Xinjiang Medical University, Urumqi, 830001 Xinjiang, China.
Hypertension Center of People's Hospital of Xinjiang Uygur Autonomous Region, Xinjiang Hypertension Institute, National Health Committee Key Laboratory of Hypertension Clinical Research, Urumqi, 830001 Xinjiang, China.
Biomed Res Int. 2021 Feb 18;2021:6656943. doi: 10.1155/2021/6656943. eCollection 2021.
Obstructive sleep apnea (OSA) is a prevalent chronic disease that increases the risk of cardiovascular disease and metabolic and neuropsychiatric disorders, resulting in a considerable socioeconomic burden. The present study was aimed at identifying potential key genes influencing the mechanisms and consequences of OSA.
Gene expression profiles associated with OSA were obtained from the Gene Expression Omnibus (GEO) database. Differentially expressed genes (DEGs) in subcutaneous adipose tissues from patients with OSA and normal tissues were screened using R software, followed by gene ontology and pathway enrichment analyses. Subsequently, a protein-protein interaction (PPI) network was constructed and hub genes were extracted using Cytoscape plugins. The intersected core genes derived from different topological algorithms were considered hub genes, and the potential candidate gene was selected from them for further analyses of expression variations using another GEO dataset and targeted capture sequencing in 100 subjects (50 with severe OSA and 50 without OSA).

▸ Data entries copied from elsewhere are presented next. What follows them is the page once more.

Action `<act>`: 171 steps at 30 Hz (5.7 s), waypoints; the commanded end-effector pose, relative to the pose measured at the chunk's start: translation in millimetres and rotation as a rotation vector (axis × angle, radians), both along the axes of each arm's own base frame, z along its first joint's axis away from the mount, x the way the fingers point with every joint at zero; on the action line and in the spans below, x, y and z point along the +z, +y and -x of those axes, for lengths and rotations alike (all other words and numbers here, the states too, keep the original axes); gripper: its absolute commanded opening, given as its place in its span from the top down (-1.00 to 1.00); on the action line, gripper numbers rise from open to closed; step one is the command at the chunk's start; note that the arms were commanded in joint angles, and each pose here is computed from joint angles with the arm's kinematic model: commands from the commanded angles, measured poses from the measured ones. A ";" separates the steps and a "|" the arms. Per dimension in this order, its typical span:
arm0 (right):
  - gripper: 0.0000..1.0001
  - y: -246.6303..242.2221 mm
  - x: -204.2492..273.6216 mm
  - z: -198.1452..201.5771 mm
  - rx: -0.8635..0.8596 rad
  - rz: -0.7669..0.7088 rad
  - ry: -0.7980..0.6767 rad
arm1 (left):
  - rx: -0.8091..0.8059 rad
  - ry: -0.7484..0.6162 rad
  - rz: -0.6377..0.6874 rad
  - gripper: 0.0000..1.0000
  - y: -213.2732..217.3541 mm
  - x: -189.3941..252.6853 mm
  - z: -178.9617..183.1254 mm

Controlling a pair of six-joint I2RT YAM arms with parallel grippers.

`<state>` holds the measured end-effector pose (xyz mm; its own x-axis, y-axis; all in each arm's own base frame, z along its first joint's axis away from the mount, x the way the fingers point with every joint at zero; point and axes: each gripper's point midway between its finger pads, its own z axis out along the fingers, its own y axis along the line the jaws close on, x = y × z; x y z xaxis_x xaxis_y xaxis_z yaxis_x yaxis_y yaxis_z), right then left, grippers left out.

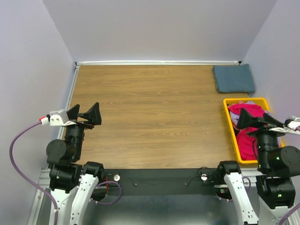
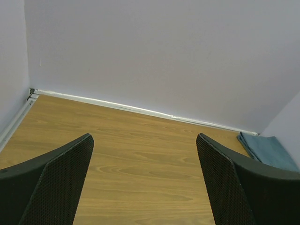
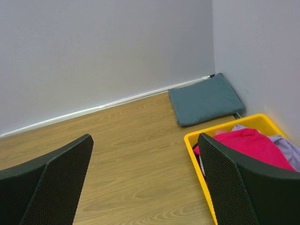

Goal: Fold and stack the t-shirts
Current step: Grab the tshirt from the pile, then move the tshirt to the center of the board, then flatten the tshirt out

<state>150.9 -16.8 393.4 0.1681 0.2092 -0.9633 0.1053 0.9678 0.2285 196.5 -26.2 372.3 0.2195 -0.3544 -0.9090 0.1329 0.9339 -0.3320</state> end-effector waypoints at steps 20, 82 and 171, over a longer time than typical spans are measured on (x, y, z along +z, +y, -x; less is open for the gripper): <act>-1.00 -92.6 -157.5 -107.5 -0.675 0.087 0.827 | -0.257 0.089 0.033 -0.97 -48.0 -3.3 4.2; 0.99 410.8 13.1 -201.7 1.056 -0.080 0.436 | -0.227 0.171 0.106 -0.97 -58.5 16.5 -15.7; 0.99 114.5 -312.5 -236.2 0.326 -0.322 1.021 | -0.198 0.804 0.151 -0.97 -113.3 -249.8 -122.9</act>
<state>358.8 86.8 44.7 -0.8198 0.3586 -0.4465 0.2058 0.9121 0.3547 315.3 -139.3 119.0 -0.5723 -0.4468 -0.6876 -0.0547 0.8575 -0.5116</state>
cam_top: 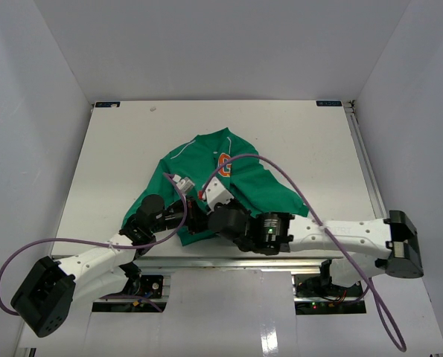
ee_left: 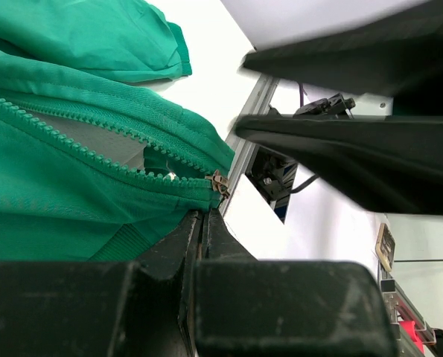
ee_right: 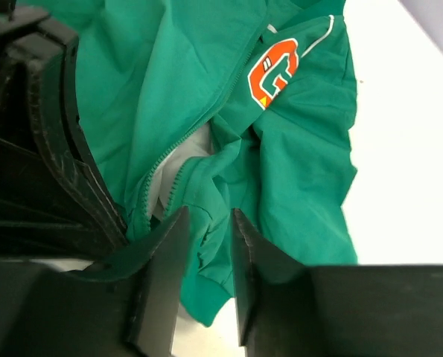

A total of 373 DEGs were identified in OSA samples relative to normal controls, which were primarily associated with olfactory transduction and neuroactive ligand-receptor interaction. Upon analyses of nine topological algorithms and available literature, we finally focused on glial cell-derived neurotrophic factor (GDNF) as the candidate gene and validated its low expression in OSA samples. Two rare nonsynonymous variants (p.D56N and p.R93Q) were identified among the 100 cases through targeted sequencing of GDNF, which could be potentially deleterious based on pathogenicity prediction programs; however, no significant association was detected in single nucleotide polymorphisms.
The present study identified GDNF as a promising candidate gene for OSA and its two rare and potentially deleterious mutations through a combination of bioinformatics and targeted capture sequencing analyses.
阻塞性睡眠呼吸暂停(OSA)是一种普遍存在的慢性疾病,会增加心血管疾病以及代谢和神经精神障碍的风险,造成相当大的社会经济负担。本研究旨在确定影响 OSA 机制和后果的潜在关键基因。
从基因表达综合数据库(GEO)中获取与 OSA 相关的基因表达谱。使用 R 软件筛选 OSA 患者和正常组织的皮下脂肪组织中的差异表达基因(DEGs),然后进行基因本体论和途径富集分析。随后,使用 Cytoscape 插件构建蛋白质-蛋白质相互作用(PPI)网络并提取枢纽基因。不同拓扑算法得出的交集核心基因被认为是枢纽基因,从中选择潜在的候选基因,然后使用另一个 GEO 数据集和 100 名受试者(50 名严重 OSA 患者和 50 名无 OSA 患者)的靶向捕获测序来分析其表达变化。
与正常对照组相比,OSA 样本中总共鉴定出 373 个 DEGs,这些基因主要与嗅觉转导和神经活性配体-受体相互作用有关。通过对 9 种拓扑算法和现有文献进行分析,我们最终将胶质细胞源性神经营养因子(GDNF)作为候选基因,并验证了其在 OSA 样本中的低表达。通过 GDNF 的靶向测序,在 100 例病例中发现了两种罕见的非同义突变(p.D56N 和 p.R93Q),根据致病性预测程序,这些突变可能具有潜在的有害性;然而,在单核苷酸多态性中没有检测到显著的相关性。
本研究通过生物信息学和靶向捕获测序分析相结合,确定 GDNF 是 OSA 的一个有前途的候选基因,其两个罕见且潜在有害的突变可能与 OSA 有关。